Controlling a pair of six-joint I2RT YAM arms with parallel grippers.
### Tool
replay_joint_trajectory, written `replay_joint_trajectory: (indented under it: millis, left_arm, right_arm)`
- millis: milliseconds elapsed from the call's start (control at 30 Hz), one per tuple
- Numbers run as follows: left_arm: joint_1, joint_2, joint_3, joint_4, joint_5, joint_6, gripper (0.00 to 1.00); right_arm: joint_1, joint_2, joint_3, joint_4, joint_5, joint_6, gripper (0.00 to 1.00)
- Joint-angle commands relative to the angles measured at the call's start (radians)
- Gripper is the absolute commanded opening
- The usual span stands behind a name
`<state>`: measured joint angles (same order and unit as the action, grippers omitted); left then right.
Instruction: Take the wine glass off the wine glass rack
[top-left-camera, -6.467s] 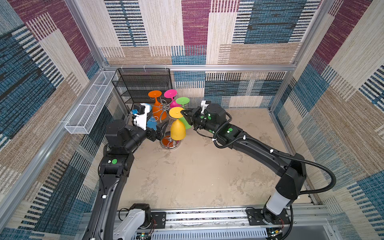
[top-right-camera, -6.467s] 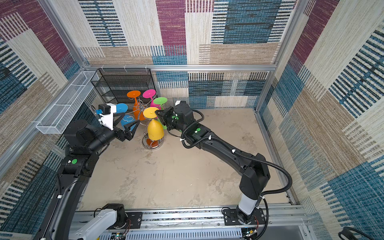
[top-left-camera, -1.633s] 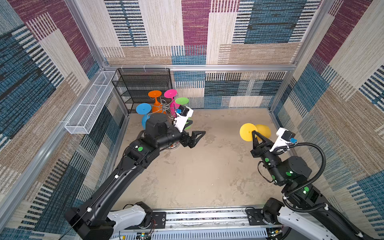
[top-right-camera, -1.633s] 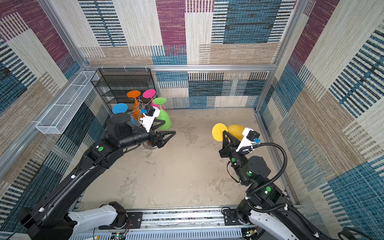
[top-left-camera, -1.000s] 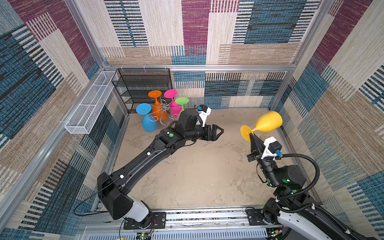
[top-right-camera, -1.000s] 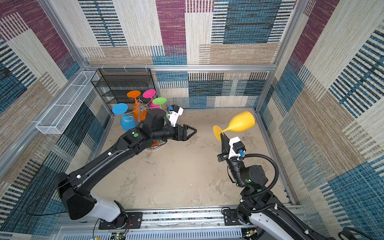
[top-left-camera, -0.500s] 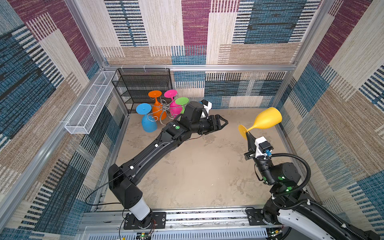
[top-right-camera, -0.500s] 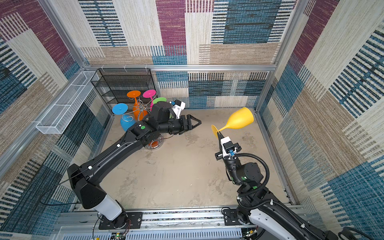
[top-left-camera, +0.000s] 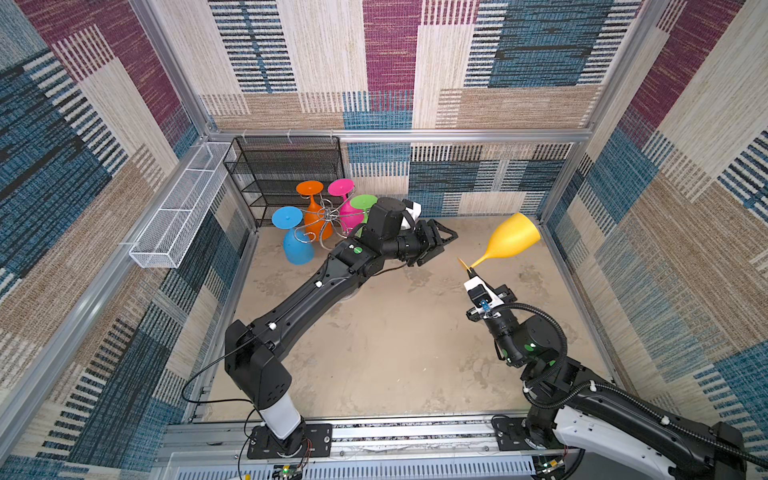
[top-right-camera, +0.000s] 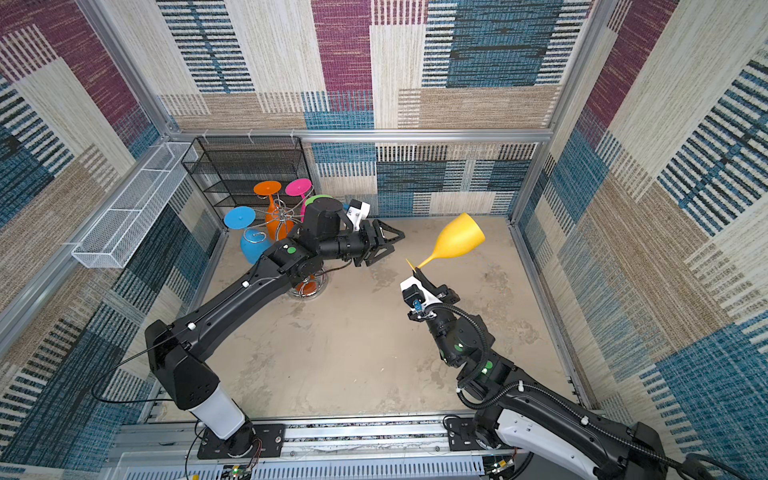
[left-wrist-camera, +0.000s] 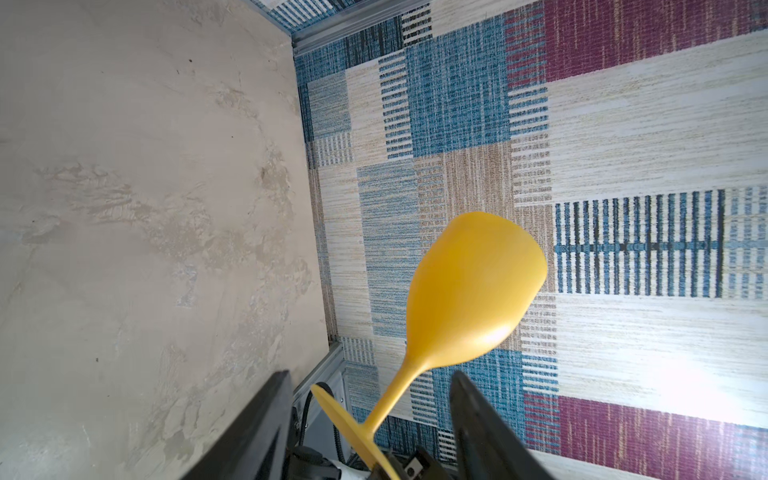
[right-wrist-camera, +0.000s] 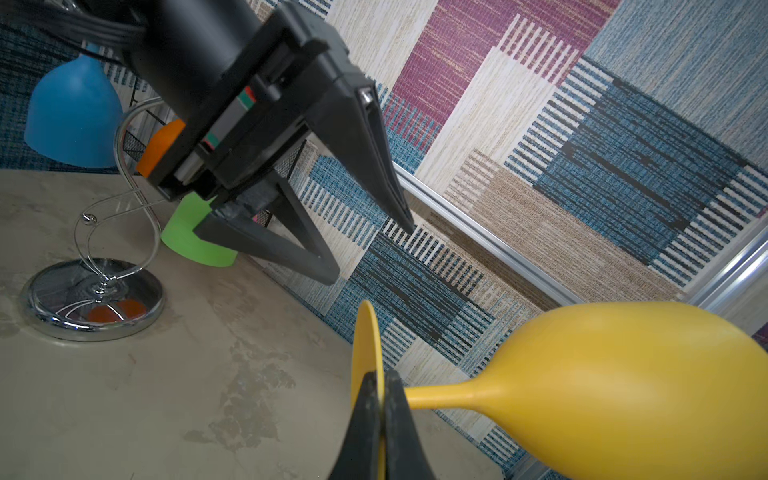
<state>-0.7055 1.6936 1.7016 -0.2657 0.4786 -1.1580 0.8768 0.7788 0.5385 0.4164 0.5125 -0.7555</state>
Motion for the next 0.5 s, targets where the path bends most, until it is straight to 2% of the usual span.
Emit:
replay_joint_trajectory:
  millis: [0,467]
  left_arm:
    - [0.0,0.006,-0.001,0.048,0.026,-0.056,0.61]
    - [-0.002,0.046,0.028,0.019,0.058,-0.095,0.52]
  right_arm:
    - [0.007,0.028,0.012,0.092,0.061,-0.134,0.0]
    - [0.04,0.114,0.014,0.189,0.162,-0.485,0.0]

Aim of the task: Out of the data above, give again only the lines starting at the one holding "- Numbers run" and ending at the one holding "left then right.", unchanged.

Written solution:
- Numbers run as follows: left_arm: joint_1, joint_2, joint_3, joint_4, joint_5, joint_6, gripper (0.00 to 1.00); right_arm: joint_1, joint_2, joint_3, joint_4, joint_5, joint_6, gripper (0.00 to 1.00)
- Joint-angle commands relative to the angles measured at the call's start (radians)
- Gripper is the absolute commanded opening
- The usual span stands behind a name
`<state>`: measured joint angles (same order and unit as the action, grippers omitted); left then right.

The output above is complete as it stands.